Боже ты мой! Я попросила ее убрать нежные эмоции любви. Я попросила ее отделить себя от заботы и любви, которые она — по словам Кистена — примешала к жажде крови. И остался один только голод. Теперь она не остановится. Она себя не помнит.
Меня обожгло страхом, она учуяла его в воздухе и без единого звука дернула меня, сбив с ног. Я вскрикнула, упала, Айви на меня, и мы рухнули на маленький столик.
— Айви, пусти! — крикнула я, но она только впилась глубже, и я застонала от боли.
Хлынул адреналин, я стала вырываться, разорвала хватку Айви. Она отвалилась, и я, тяжело дыша, уставилась на нее, зажав рукой пульсирующую кровью шею.

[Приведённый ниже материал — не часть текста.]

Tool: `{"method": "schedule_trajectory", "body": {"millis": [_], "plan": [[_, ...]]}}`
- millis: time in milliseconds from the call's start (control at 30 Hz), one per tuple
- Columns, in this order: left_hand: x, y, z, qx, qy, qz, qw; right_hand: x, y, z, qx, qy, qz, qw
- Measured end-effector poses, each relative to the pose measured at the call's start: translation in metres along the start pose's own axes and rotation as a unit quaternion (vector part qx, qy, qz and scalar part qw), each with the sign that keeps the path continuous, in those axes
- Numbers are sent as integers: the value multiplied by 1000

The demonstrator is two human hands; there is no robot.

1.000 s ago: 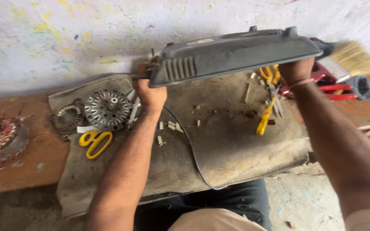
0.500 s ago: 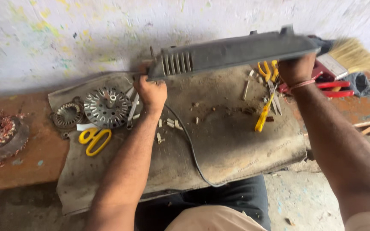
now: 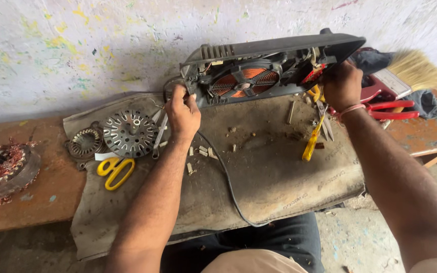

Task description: The person cleans the interior of a disassembled induction cooktop by brushing away dust and using a screwdriver to dislodge debris, then wipes the internal components with a cloth.

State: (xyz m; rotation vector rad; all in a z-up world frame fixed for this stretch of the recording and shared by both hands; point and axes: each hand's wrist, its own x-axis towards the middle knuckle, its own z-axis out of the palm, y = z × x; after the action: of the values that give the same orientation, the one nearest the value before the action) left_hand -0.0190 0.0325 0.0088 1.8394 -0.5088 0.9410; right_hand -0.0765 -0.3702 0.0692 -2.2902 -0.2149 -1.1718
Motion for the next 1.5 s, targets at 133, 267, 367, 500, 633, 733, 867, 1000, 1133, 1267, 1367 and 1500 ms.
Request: {"method": "schedule_trajectory", "body": {"millis": [133,267,367,500,633,733,867,1000,1133,1267,1367,1500], "plan": [[-5,1,8,40,13,22,999,10,-27,-4,73,66,-26,995],[-12,-6,18,68,17,30,997,25,-25,-7,27,129,-131,983],[-13,-14,24,146,0,36,989,27,-7,-11,-3,100,-110,989],[-14,-15,26,121,21,14,992,19,11,-11,-3,88,-43,995],[-16,-8,19,89,-47,-75,992,7,15,-8,-13,77,-121,990],[-14,0,19,10,0,-27,1000,11,12,-16,-48,99,-57,992],[-13,0,15,67,-16,-36,997,8,1,-16,-16,61,-68,996],[-2,1,21,14,34,-16,999,13,-1,-19,-37,61,-49,996],[3,2,14,-23,82,6,996,22,8,-6,47,33,22,998],[12,2,9,26,54,-2,998,33,27,13,-9,-21,71,997],[17,-2,14,63,51,-12,997,29,40,30,-27,-40,97,994],[24,-9,17,75,41,-33,996,22,45,55,-1,-36,147,988]]}}
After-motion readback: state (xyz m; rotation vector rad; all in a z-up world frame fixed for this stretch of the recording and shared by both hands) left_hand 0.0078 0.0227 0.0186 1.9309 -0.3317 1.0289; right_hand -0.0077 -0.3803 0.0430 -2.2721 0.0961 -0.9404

Она смотрела знающим взглядом хищника, и экстаз пульсировал во мне с каждым ударом сердца, ноги подкосились, и я беспомощно сползла на пол.

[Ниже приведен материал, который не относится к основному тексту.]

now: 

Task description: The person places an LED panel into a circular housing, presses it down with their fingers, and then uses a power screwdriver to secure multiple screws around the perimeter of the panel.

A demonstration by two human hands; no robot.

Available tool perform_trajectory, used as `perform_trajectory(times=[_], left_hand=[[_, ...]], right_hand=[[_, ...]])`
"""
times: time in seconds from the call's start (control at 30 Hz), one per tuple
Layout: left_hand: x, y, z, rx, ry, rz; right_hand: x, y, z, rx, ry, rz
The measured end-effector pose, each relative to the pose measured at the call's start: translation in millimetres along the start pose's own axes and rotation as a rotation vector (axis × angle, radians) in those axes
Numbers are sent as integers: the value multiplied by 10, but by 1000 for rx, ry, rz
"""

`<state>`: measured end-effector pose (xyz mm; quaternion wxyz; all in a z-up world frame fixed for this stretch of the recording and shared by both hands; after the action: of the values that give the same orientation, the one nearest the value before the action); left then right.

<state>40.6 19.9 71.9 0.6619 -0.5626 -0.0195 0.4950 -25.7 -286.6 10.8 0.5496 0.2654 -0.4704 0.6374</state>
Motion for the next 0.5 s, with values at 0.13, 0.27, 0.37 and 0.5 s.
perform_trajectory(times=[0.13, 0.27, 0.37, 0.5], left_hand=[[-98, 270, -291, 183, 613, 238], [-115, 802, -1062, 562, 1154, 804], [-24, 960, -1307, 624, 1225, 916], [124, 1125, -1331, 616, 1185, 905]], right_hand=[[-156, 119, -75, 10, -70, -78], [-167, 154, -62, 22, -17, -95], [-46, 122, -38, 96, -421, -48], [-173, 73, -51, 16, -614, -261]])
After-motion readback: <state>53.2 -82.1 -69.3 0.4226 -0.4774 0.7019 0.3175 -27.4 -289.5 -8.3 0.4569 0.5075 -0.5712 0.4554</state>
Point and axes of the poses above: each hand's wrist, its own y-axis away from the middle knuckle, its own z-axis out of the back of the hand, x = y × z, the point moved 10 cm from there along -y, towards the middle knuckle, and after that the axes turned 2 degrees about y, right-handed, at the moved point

Айви встала надо мной, и у нее во рту краснела моя кровь, и она казалась богиней, стоящей над всеми законами ума и души. Глаза ее почернели, она улыбалась бездумно, зная, что я принадлежу ей, и она что хочет, то и может со мной сделать, ибо нет понятий добра и зла. Айви исчезла, поглощенная голодом, который я заставила ее ощутить без буфера любви. Боже мой, я сама себя убила.
Ее решение закончить дело я увидела на миг раньше, чем она шевельнулась.

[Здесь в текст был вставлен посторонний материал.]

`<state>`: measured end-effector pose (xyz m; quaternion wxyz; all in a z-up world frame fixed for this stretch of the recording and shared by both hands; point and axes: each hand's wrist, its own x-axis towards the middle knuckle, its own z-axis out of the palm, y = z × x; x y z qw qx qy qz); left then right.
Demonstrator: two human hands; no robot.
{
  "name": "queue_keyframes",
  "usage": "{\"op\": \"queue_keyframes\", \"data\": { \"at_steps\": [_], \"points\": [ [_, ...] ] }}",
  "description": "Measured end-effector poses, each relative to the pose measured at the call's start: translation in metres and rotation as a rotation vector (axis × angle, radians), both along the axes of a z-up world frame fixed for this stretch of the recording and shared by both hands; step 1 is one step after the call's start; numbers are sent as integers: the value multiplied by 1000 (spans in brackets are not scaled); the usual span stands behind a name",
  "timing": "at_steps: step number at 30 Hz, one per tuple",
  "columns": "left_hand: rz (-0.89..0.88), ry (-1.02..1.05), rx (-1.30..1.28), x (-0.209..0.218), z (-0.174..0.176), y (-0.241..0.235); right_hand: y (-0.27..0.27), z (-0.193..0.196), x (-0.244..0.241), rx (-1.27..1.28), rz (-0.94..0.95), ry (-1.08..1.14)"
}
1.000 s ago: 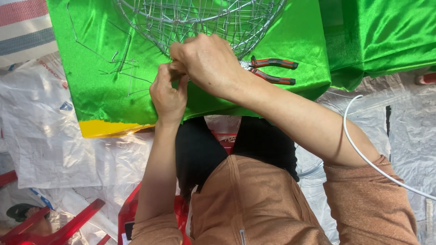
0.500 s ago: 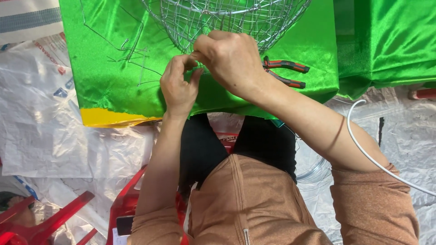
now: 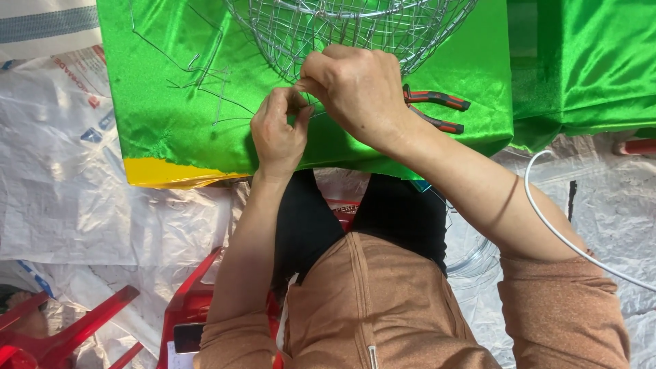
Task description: Attaching a wire handle to a wire basket frame by twisting and cutting thin binding wire with pliers.
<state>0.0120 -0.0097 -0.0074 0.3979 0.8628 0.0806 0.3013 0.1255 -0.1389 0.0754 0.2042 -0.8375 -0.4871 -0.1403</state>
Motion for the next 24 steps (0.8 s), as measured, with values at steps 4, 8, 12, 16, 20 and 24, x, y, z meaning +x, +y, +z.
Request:
{"op": "queue_keyframes", "data": {
  "at_steps": [4,8,12,16,20,24],
  "points": [
    [-9,12,-9,-1,4,-1,2,0,3,-4,-2,44],
    [-33,-2,-23,-1,8,-3,3,0,8,9,33,138],
    [-44,-11,-22,-1,8,-4,3,3,13,27,93,229],
    [-45,3,-42,-2,9,-3,3,2,15,42,119,236],
    [-64,44,-27,-3,11,2,-5,7,7,95,138,227],
    [-122,117,-83,-8,17,3,-22,16,-13,301,180,91]
  ]
}}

— Айви, нет! — крикнула я, выставляя руку, чтобы оттолкнуть ее.
Бесполезно.
Она рухнула на меня, я взвизгнула. Все кошмары вдруг стали явью: я лежала, беспомощная, припечатанная к полу машины, пыталась вскрикнуть — но Айви нашла мою шею, и крик сменился стоном страсти. Ощущение ледяного серебра раскололо меня пополам, экстаз всколыхнул, заставил выгнуться дугою, и тут же я свалилась, ловя ртом воздух.
Мы вместе свалились снова на пол, ее волосы упали вокруг моего горла шелковой лаской, а она еще раз погрузила зубы, еще раз потянула в себя мою кровь, я стонала, подвешенная в тумане боли, страха и восторга, и зубы ее во мне были огнем и льдом одновременно.
Я смотрела на потолок невидящими глазами в тяжелой летаргии паралича, заполнившей жилы, и одновременно в иступленном экстазе; охватившем меня, пусть даже я утратила волю к движению.
Айви сделала то, что я просила. Она отбросила чувство любви — и уже не владела собой. И когда она отпустила мои руки, чтобы притянуть за шею к своему рту, пришло позднее прозрение. Я просила ее измениться ради меня — и теперь умираю из-за собственной опрометчивости и глупости.
Меня охватывало сонное онемение, пульс исчезал, конечности холодели. Я умирала. Умирала, потому что испугалась признать, что могу любить Айви.